FAJAR.CO.ID, JAKARTA — Pernyataan Ketua Umum Partai Solidaritas Indonesia (PSI), Kaesang Pangarep, yang sesumbar partainya akan menguasa Jawa Tengah kini jadi pembahasan publik.
Bahkan, Peneliti ISEAS Yosuf-Ishak Institute, Made Supriatma, turut mengulas pernyataan putra bungsu Jokowi itu. Dia bahkan mengaku telah beberapa tahun lalu mengamati partai tersebut.

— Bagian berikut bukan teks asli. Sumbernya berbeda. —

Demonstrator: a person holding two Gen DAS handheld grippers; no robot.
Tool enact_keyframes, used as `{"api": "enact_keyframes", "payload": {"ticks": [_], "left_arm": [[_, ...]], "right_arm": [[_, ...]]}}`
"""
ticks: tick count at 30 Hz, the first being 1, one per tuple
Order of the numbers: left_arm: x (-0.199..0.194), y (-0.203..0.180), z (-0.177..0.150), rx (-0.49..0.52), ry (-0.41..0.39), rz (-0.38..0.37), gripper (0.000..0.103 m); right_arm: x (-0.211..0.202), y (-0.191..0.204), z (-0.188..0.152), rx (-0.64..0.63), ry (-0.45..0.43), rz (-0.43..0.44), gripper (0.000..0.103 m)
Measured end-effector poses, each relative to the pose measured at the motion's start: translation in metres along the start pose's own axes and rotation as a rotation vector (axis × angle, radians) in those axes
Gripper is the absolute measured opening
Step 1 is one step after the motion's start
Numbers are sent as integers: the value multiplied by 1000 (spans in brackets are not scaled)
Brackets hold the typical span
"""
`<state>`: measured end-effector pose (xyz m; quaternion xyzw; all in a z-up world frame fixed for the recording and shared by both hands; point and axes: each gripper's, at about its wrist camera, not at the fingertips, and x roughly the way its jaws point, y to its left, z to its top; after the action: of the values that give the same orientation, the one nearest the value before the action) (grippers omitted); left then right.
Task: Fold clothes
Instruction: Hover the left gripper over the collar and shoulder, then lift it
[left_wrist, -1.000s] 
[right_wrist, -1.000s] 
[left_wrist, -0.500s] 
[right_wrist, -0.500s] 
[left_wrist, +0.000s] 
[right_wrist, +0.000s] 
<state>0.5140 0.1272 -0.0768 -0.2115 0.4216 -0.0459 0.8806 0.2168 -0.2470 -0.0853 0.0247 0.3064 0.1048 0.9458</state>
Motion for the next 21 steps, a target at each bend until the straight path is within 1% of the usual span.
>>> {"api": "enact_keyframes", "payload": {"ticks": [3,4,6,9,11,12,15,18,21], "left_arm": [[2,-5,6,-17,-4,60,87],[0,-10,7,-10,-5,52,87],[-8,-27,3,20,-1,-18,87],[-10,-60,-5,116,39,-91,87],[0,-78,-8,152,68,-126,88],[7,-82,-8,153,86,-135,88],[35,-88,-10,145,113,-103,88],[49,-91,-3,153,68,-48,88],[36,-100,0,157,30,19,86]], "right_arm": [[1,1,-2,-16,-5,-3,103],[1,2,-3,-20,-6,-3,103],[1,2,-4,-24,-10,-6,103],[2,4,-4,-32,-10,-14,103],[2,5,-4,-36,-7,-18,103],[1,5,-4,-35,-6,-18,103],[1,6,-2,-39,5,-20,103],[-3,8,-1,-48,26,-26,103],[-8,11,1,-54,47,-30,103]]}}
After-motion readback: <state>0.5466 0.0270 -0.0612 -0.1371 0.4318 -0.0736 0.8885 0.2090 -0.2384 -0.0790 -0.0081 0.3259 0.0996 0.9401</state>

“Saya ingat sebuah lelucon lama yang pernah diceritakan karib saya.
Gajah kakinya berapa?
Empat!
Kalau Gajrah?
… diam … tik tok tik tok …
(nyerah ga bisa jawab)
Emprat, katanya kalem,” tulis Made Supriatma, mengawali ulasannya.
Made kemudian membahas pernyataan Kaesang dan mengaitkan pada candaan tersebut.
“Entah kenapa. Dari sejak awal, saya sudah berfirasat bahwa partai ini, PSI, tidak punya prospek dalam politik Indonesia. Ia salah desain. Salah kedaden,” sambung Made dikutip dari akun media sosialnya, Sabtu (10/1/2026).
Ketika awalnya berdiri, dia menganggapnya hanya sekedar eksperimen. Kala itu Made mengaku menghargai eksperimen yang berani itu.
Beberapa orang yang dekat dengan pendiri partai ini mengatakan pada saya, “Kita coba.” Ketuanya seorang perempuan dari golongan minoritas. Mereka juga berbisik tentang siapa yang duitin (hey, saya peneliti! jadi harus tahu yang gituan).
Kemudian, captive marketnya adalah golongan muda. Gen Z, kata mereka. Dengan segera ia menarik perhatian anak-anak muda.
Pada 2019, saya ada keliling di Sumatera untuk melihat pemilu. Saya terkesan dengan partai ini. Karena isinya anak-anak muda yang tidak tahu politik, tidak pernah berpolitik, dan sebenarnya tidak tertarik politik. Dan sebagian besar dari mereka, ya, dari golongan minoritas.